Thursday, August 21, 2008

back to school

i've been talking with a lot of kids over the past week about the most loved and most hated time of year: back to school, and it got me thinking about this all-together strange and wonderful time of year. in my younger days, i would spend all summer playing all hours of the day and into the late evening (until my mother would yell for us to come in). and then sometime toward late august the inevitable would arrive. the fun would come to an end. i would dread, yet anticipate with great excitement, the first day of school. somehow, sitting here now, years removed from my last "back to school" experience i can only long for those days of excitment and uncertainty. here's a list of things that are circling 'round in my big over-sized head:

+ back to school shopping. every year my family would visit my aunt and uncle in an unanamed large city in california and go back to school shopping. attending a small school in a small town, this experience put me miles ahead of my peers when it came to the latest fashions. entering my 7th grade year, i arrived at school sporting the following: no fear shirt, vans slip-ons, levi silvertabs a miami hurricanes hat positioned just right on my head so i could barely see the bill when i fixed my eyes upward, and a jansport backpack. none of the other kids had this stuff. they were wearing bugle boy, BUM equipment, and, if they were lucky, quicksilver, but nobody measured up to the level of cool i displayed. i give credit to my cousin travis, who, growing up in a big city, was influenced by the latest trends and passed them on to me. i was a god. add in my fresh 'bowl cut' haircut and there was no stopping me.
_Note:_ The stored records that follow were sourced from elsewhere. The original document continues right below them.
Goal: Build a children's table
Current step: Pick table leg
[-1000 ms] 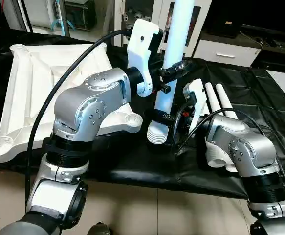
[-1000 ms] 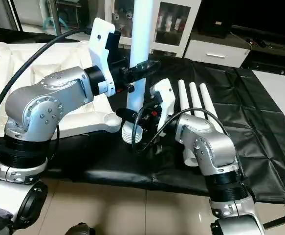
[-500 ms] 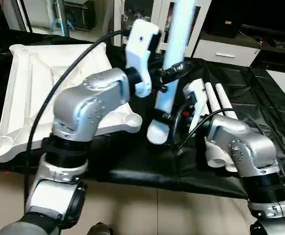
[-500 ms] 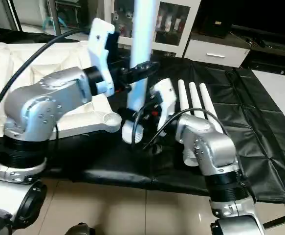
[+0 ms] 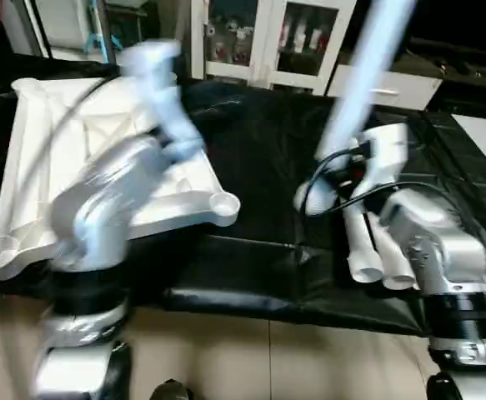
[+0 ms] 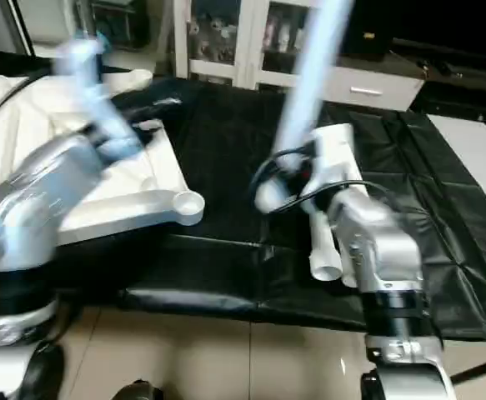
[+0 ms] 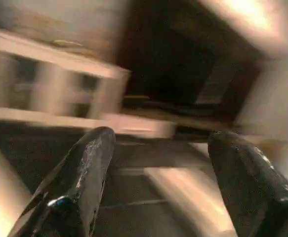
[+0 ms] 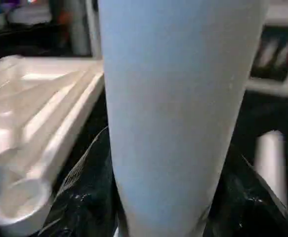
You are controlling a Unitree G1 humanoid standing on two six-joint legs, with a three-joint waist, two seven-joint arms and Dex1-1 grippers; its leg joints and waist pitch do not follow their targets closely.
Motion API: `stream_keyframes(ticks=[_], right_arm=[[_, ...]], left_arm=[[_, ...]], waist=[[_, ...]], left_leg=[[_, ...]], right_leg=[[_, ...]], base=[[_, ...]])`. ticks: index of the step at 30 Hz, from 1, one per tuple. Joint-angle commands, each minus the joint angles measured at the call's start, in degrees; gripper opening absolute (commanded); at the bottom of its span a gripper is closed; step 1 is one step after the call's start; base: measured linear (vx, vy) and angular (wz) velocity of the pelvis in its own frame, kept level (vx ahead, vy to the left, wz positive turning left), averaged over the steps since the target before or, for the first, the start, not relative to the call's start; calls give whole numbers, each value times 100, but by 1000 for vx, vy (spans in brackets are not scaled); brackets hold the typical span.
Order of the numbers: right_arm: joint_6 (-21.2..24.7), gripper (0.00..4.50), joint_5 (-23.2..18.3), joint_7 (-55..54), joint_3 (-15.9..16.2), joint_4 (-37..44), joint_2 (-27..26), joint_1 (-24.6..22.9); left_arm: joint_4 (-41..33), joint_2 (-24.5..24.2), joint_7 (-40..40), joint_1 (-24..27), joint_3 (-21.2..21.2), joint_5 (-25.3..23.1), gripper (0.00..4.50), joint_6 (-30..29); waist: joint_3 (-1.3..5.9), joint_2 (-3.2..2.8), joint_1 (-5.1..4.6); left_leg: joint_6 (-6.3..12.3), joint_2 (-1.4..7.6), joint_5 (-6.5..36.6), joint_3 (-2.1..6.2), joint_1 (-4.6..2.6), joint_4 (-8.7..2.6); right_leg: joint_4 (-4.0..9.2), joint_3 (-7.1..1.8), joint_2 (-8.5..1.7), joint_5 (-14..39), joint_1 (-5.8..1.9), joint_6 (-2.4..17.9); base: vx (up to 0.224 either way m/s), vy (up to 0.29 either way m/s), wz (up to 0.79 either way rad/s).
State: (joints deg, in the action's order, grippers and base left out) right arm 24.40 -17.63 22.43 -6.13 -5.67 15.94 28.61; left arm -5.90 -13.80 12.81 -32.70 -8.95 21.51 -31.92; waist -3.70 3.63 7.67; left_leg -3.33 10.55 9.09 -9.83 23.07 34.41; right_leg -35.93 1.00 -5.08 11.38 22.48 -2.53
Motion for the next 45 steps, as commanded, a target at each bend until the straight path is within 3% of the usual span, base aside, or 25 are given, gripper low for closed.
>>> stream_keyframes(ticks=[1, 4, 6, 11, 21, 22, 23, 24, 25, 26, 27, 28, 30, 33, 34, 35, 36, 37, 39, 40, 41, 42, 43, 44, 45], right_arm=[[-396, 185, 283, -394, -25, 519, -140, -128], [-570, 185, 843, -1178, 103, 994, -327, -427], [-639, 185, 1029, -1479, 142, 1110, -426, -601], [-198, 185, 58, -990, -122, 1238, -786, -1241], [-686, 185, 476, -656, 514, 1474, -614, -1772], [-683, 185, 373, -562, 468, 1508, -631, -1751], [-681, 185, 283, -478, 427, 1533, -641, -1713], [-681, 185, 283, -478, 427, 1533, -641, -1713], [-684, 185, 227, -433, 404, 1541, -642, -1683], [-866, 185, 258, -295, 418, 1345, -574, -1644], [-886, 185, 268, -284, 422, 1322, -565, -1642], [-980, 185, 324, -259, 426, 1157, -517, -1610], [-905, 185, 212, -245, 351, 1072, -521, -1521], [-981, 185, 247, -108, 395, 915, -443, -1456], [-1021, 185, 221, -93, 353, 825, -489, -1429], [-1014, 185, 178, -97, 313, 807, -535, -1418], [-968, 185, 151, -115, 291, 808, -567, -1402], [-968, 185, 171, -118, 297, 817, -565, -1395], [-1006, 185, 231, -90, 346, 843, -517, -1385], [-1078, 185, 234, -55, 363, 810, -506, -1400], [-1127, 185, 271, -44, 392, 778, -487, -1422], [-1129, 185, 309, -59, 411, 760, -470, -1426], [-1128, 185, 334, -71, 424, 750, -460, -1428], [-1058, 185, 310, -110, 398, 819, -502, -1393], [-1045, 185, 300, -109, 382, 818, -516, -1370]], left_arm=[[-54, -130, -258, 332, 269, -698, 345, 668], [-284, -220, -665, 974, 496, -1349, 345, 1041], [-242, -143, -1107, 1291, 576, -1782, 345, 1493], [-461, 225, -1250, 2075, 590, -1771, 345, 1513], [-364, 220, -1083, 2171, 777, -2037, 345, 2057], [-389, 232, -1022, 2126, 757, -1937, 345, 2012], [-401, 220, -981, 2064, 753, -1899, 345, 2012], [-401, 220, -981, 2064, 753, -1899, 345, 2012], [-394, 208, -958, 2016, 755, -1888, 345, 2022], [-172, 228, -1010, 1927, 768, -1944, 345, 2127], [-147, 229, -1018, 1921, 772, -1955, 345, 2137], [7, 238, -1034, 1885, 817, -2026, 345, 2187], [-21, 290, -1004, 1892, 852, -2043, 345, 2180], [3, 315, -1008, 1955, 926, -2133, 345, 2195], [-12, 331, -938, 1987, 959, -2091, 345, 2144], [-20, 328, -909, 1991, 966, -2071, 345, 2124], [-23, 316, -893, 1986, 968, -2068, 345, 2121], [-15, 316, -875, 1975, 963, -2048, 345, 2120], [38, 332, -871, 1923, 959, -2046, 345, 2123], [113, 358, -883, 1904, 958, -2062, 345, 2160], [160, 373, -912, 1901, 963, -2095, 345, 2160], [163, 373, -924, 1903, 976, -2123, 345, 2150], [161, 373, -931, 1904, 986, -2141, 345, 2141], [17, 383, -886, 1923, 1019, -2117, 345, 2048], [2, 386, -875, 1912, 1023, -2108, 345, 2034]], waist=[[481, -158, -38], [489, -244, -40], [467, -214, -33], [415, -176, -34], [381, -246, -146], [370, -209, -114], [378, -278, -89], [396, -310, -106], [393, -358, -141], [348, -363, -162], [322, -326, -172], [257, -305, -170], [238, -340, -157], [280, -394, -158], [316, -467, -201], [274, -513, -278], [377, -637, -397], [351, -558, -396], [363, -473, -360], [347, -339, -348], [240, -98, -140], [291, -46, -25], [380, -37, 73], [402, -110, 109], [402, -110, 109]], left_leg=[[-534, 166, 940, 64, -201, -433], [-626, 177, 899, 74, -226, -428], [-610, 172, 1068, 56, -217, -446], [-488, 184, 2223, 81, -228, -526], [-556, 175, 2618, 125, -192, -552], [-326, 104, 2631, 256, 5, -642], [-114, 44, 2730, 337, 108, -694], [19, 26, 2907, 370, 61, -682], [233, -19, 3022, 481, 61, -620], [219, -20, 3181, 513, 70, -636], [184, -58, 3363, 541, 149, -608], [125, -81, 3682, 497, 29, -581], [199, -80, 3549, 468, -2, -517], [492, -78, 3078, 510, -95, -607], [642, -29, 2917, 577, -306, -654], [818, 63, 3332, 811, -556, -760], [641, 337, 3533, 825, -972, -710], [766, 479, 3587, 1024, -1015, -747], [1480, 491, 3004, 1009, -1075, -684], [1587, 324, 2645, 804, -867, -655], [1168, -174, 2472, 205, -463, -313], [1126, -313, 1960, 171, -290, 6], [1047, -199, 987, 306, 208, 423], [916, -193, 501, 362, 329, 418], [916, -193, 501, 362, 329, 418]], right_leg=[[360, -74, -160, 0, -186, 538], [335, -59, -134, -224, -149, 595], [338, -72, -127, -128, -152, 583], [479, -109, -169, 1183, -83, 472], [550, -113, -186, 1727, -20, 372], [496, 36, -264, 1717, -195, 414], [520, 171, -319, 1822, -292, 412], [572, 239, -359, 1982, -291, 392], [696, 415, -471, 2447, -433, 528], [742, 483, -491, 2728, -477, 542], [814, 593, -525, 3427, -656, 481], [916, 676, -536, 4044, -674, 511], [1014, 755, -577, 4296, -840, 611], [993, 829, -370, 3431, -1031, 772], [886, 810, -194, 2880, -979, 847], [623, 786, -11, 2417, -786, 906], [413, 608, 10, 1952, -510, 933], [63, 473, 64, 1335, -364, 689], [-89, 302, -39, 604, -121, 258], [199, 121, -239, 129, -232, 289], [730, -307, -613, 741, -608, 570], [851, -534, -821, 1254, -927, 741], [844, -643, -1063, 1648, -1350, 951], [749, -471, -859, 1196, -1313, 1074], [749, -471, -859, 1196, -1313, 1074]], base=[[0, 0, 0], [0, 0, 0], [0, 0, 0], [0, 0, 0], [0, 0, 0], [0, 0, 0], [-2, -1, 25], [-2, -1, 25], [14, -4, 47], [33, -7, 44], [58, -15, 76], [41, -13, 52], [75, -12, 65], [106, -9, 68], [128, -5, 69], [170, 4, 58], [182, 4, 29], [182, 4, 29], [145, -37, 10], [135, -56, 10], [174, -69, 22], [195, -47, 10], [195, -47, 10], [160, -15, -8], [144, 4, 2]])
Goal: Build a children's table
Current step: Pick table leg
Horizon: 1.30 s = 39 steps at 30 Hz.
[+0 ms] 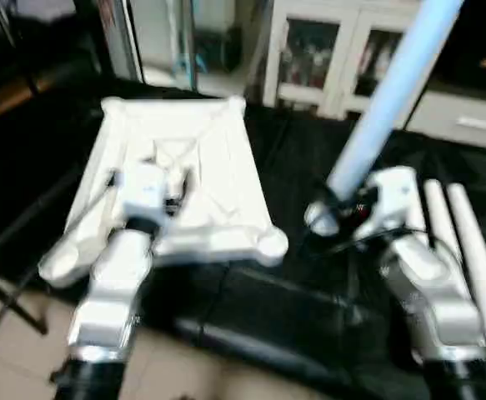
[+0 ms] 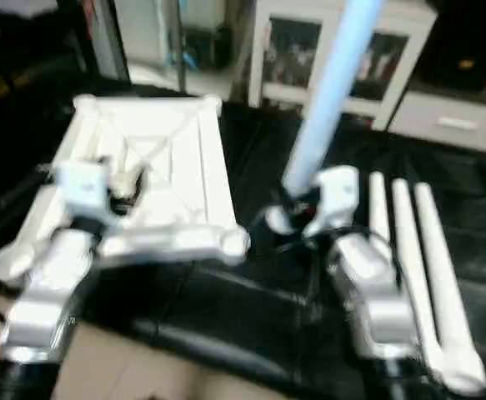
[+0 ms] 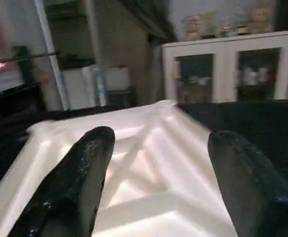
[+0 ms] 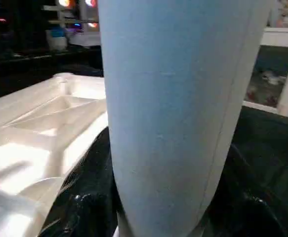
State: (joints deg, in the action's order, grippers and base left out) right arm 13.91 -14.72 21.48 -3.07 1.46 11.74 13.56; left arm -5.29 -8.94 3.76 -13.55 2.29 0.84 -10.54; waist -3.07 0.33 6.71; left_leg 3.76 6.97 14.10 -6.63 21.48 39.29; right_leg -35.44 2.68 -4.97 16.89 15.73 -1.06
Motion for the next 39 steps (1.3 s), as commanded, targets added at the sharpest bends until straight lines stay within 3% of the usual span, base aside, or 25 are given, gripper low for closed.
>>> stream_keyframes(ticks=[1, 2, 3, 4, 5, 6, 7, 8, 10, 12, 13, 15, 19, 23, 25, 27, 28, 31, 33, 34, 35, 36, 37, 38, 39], right_arm=[[46, 185, -28, 12, 50, 138, -95, 167], [50, 185, -16, 36, 58, 146, -68, 170], [63, 185, -4, 64, 71, 151, -29, 173], [144, 185, -77, 12, 20, 133, -45, 174], [144, 185, -77, 12, 20, 133, -45, 174], [181, 185, -112, -22, 2, 129, -46, 181], [191, 185, -151, -29, -14, 140, -23, 190], [191, 185, -151, -29, -14, 140, -23, 190], [50, 185, -299, 164, -130, 71, -16, 129], [59, 185, -326, 180, -185, 41, -7, 121], [237, 185, -527, 208, -291, 131, -9, 168], [361, 185, -694, 242, -355, 225, -19, 186], [471, 185, -580, 244, -245, 380, 113, 66], [596, 185, -462, -248, -266, 581, -147, -159], [614, 185, -501, -300, -245, 647, -191, -199], [569, 185, -517, -279, -232, 600, -197, -214], [593, 185, -451, -363, -219, 569, -197, -244], [734, 185, -537, -433, -234, 662, -267, -220], [733, 185, -482, -350, -156, 716, -196, -223], [721, 185, -461, -345, -165, 681, -172, -199], [721, 185, -471, -366, -210, 627, -180, -163], [720, 185, -484, -381, -249, 588, -184, -144], [712, 185, -464, -363, -259, 530, -143, -127], [725, 185, -441, -325, -221, 520, -95, -123], [760, 185, -443, -267, -183, 563, -39, -145]], left_arm=[[-67, -100, 28, -13, -79, -67, 345, -117], [-62, -103, 25, -13, -64, -91, 345, -117], [-52, -81, 24, -5, -71, -75, 345, -81], [-35, -101, 175, 31, -43, -10, 345, -87], [-35, -101, 175, 31, -43, -10, 345, -87], [-21, -114, 329, 58, -37, 97, 345, -97], [-23, -142, 677, 113, -2, 356, 345, -95], [-23, -142, 677, 113, -2, 356, 345, -95], [27, -204, 1390, 322, 157, 802, 374, 195], [17, -254, 1588, 385, 226, 881, 374, 209], [-73, -281, 1732, 469, 258, 981, 381, 113], [-122, -255, 1749, 512, 238, 1032, 403, 89], [159, -30, 1214, 388, -5, 780, 403, 260], [140, -28, 864, 372, -13, 484, 403, 421], [-24, -37, 794, 402, -28, 456, 403, 292], [-41, -8, 743, 426, -38, 435, 403, 271], [-105, 22, 645, 473, -37, 354, 403, 202], [-183, 56, 585, 505, -25, 274, 403, 189], [-101, 201, 388, 467, -149, 368, 403, 146], [-14, 219, 301, 396, -165, 327, 403, 84], [41, 183, 320, 335, -131, 289, 403, 60], [69, 154, 340, 303, -90, 247, 403, 53], [37, 90, 394, 279, -31, 202, 403, 54], [13, 64, 421, 270, -44, 206, 403, 24], [-18, 45, 437, 279, -64, 212, 403, -9]], waist=[[422, -1, 131], [550, -290, 53], [443, -266, -180], [636, -186, -342], [631, -190, -288], [613, -95, -241], [608, 34, -152], [568, 385, -111], [550, 322, 13], [528, 308, -25], [465, 226, -101], [382, 191, -163], [225, 263, -190], [251, 346, -231], [301, 270, -231], [281, 257, -279], [257, 307, -389], [276, 86, -457], [260, 115, -439], [281, 239, -407], [303, 448, -330], [323, 528, -172], [452, 650, 19], [405, 620, 160], [403, 465, 148]], left_leg=[[247, 246, -784, 16, 370, -523], [588, 459, -1457, 177, -152, -771], [1267, 693, -1478, 454, -417, -771], [2544, 1171, -3253, 999, -974, -554], [2605, 1119, -4367, 992, -901, -460], [2453, 1031, -5410, 903, -754, -397], [1860, 681, -5904, 665, -510, -302], [1011, 112, -4236, 270, -31, -178], [310, 126, -1991, 117, 143, -419], [-15, 222, -1286, 113, 126, -577], [-229, 351, -544, 100, 11, -692], [-383, 445, 400, 56, -41, -811], [-1093, 519, 2626, -50, -208, -950], [-1253, 520, 2666, -9, -187, -1030], [-1319, 556, 2155, 28, -118, -1095], [-1574, 655, 2508, 107, -191, -1134], [-1464, 917, 2848, 272, -295, -1291], [-1146, 1444, 2975, 460, -289, -1644], [-758, 1501, 3057, 285, -248, -1707], [-481, 1314, 3056, 110, -220, -1568], [-426, 571, 2621, -293, -141, -837], [-256, 129, 1876, -494, -136, -95], [-133, 180, 461, -296, 278, 96], [-247, 246, -139, -177, 319, -255], [-359, 325, -271, -113, 276, -420]], right_leg=[[558, -168, -362, -91, -558, 1148], [288, 190, 14, -411, -267, 775], [-51, 245, 219, -291, 211, 599], [-545, 55, -32, 139, 902, 121], [-562, -22, -74, -109, 981, -97], [-457, -148, -141, -613, 956, -317], [-153, -295, -217, -1572, 892, -425], [81, -484, -329, -2688, 627, -341], [13, -448, -435, -3294, 382, 174], [11, -316, -336, -2885, 343, 465], [99, -245, -248, -1712, 422, 949], [218, -239, -218, -656, 469, 1135], [505, -280, -280, 2140, 629, 579], [609, -249, -324, 2507, 557, 175], [486, -226, -262, 1350, 492, 265], [432, -156, -89, 780, 531, 341], [350, -28, 20, 628, 554, 599], [-157, 176, -2, 19, 591, 845], [-296, 205, -39, -66, 612, 895], [-159, 92, -152, 164, 533, 1002], [487, -33, -267, 1062, 592, 1416], [800, -78, -473, 2119, 624, 1241], [746, -384, -758, 2720, 198, 644], [567, -480, -689, 1807, 235, -39], [467, -373, -607, 1240, 282, -185]], base=[[144, 4, 2], [186, 36, 3], [199, 44, 0], [199, 44, 0], [102, 10, -10], [0, 0, 0], [-67, 13, -18], [-120, 19, -1], [-64, 4, 0], [0, 0, 0], [-56, -7, 0], [-97, 4, 4], [-69, 7, 5], [-76, 10, 2], [0, 0, 0], [0, 0, 0], [0, 0, 0], [1, -100, 13], [17, -220, 8], [22, -247, 5], [25, -227, 2], [27, -200, -6], [27, -200, -6], [18, -197, -7], [2, -87, 1]])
+ syllabi. this is one of my favorite plural words. when you get to college and the professor hands out the syllabus, there is nothing more daunting and exhillerating than perusing through the details of this document. the assignments, the required reading, the recommended reading (never touched it), the due dates, the planned professor absences that meant you could sleep in on a random tuesday... by the end of the first week you knew exactly what the next four months of your life would look like. i need a syllabus given to me quarterly so my life can make sense again.

+ the night before the first day. did you lay your clothes out on your floor the night before the big day? was your lunch already made (pb&j, doritos, oreos, granny smith apple and capri sun)? because i did. i still lay my clothes out the night before a big day (job interview, wedding, superbowl). i need more of these days in my life. more excuses to fret over what i will look like. christmas eve is the only night that compares. the jitters. the anticipation.

+ comparing summer stories. there's always the rich kids who's parents took them to disneyland or some magical out-of-state place like scottsdale, arizona. various summer camp stories. hook ups and break ups. back in the day, we didn't have cell phones or myspace so when you wrote in a classmate's yearbook on the last day of school, it was assured that you would not see him or her for a good three months unless they lived in your neighborhood. travis faulkner used to always make up stories about where he went that summer, but his mom worked at my elementary school, so we would find out pretty quickly that travis did not in fact travel to argentina that summer to hunt crocodiles and rattle snakes.

+ new television programming. summer was chock full of reruns to the point that it's not even worth watching (not that we ever wanted to anyway... we had rivers to swim in, bikes to ride and blackberries to eat). but the new school year brought season and series premieres, and the promise of football beginning and baseball concluding.

+ new teachers. new kids in school. new prospects. i geuss it's just the newness of it all. the uncertainty. how many times in your life does everything seem so new and wild with possibilities. "this year is going to be the best ever." it never lives up to the hype, but for that day, for that week, we can believe that this year is going to be different. this year is going to be the one that changes everything.

now if you excuse me, i have hours of saved by the bell and the oc to watch.

2 comments:

Kevin Wesley said...

delightfully nostalgic post. isn't it strange that your ultimate out fit described went out of style at one point but would actually kind of translate today? that should only make you walk a little taller than before. you are again the model of fashion consciousness.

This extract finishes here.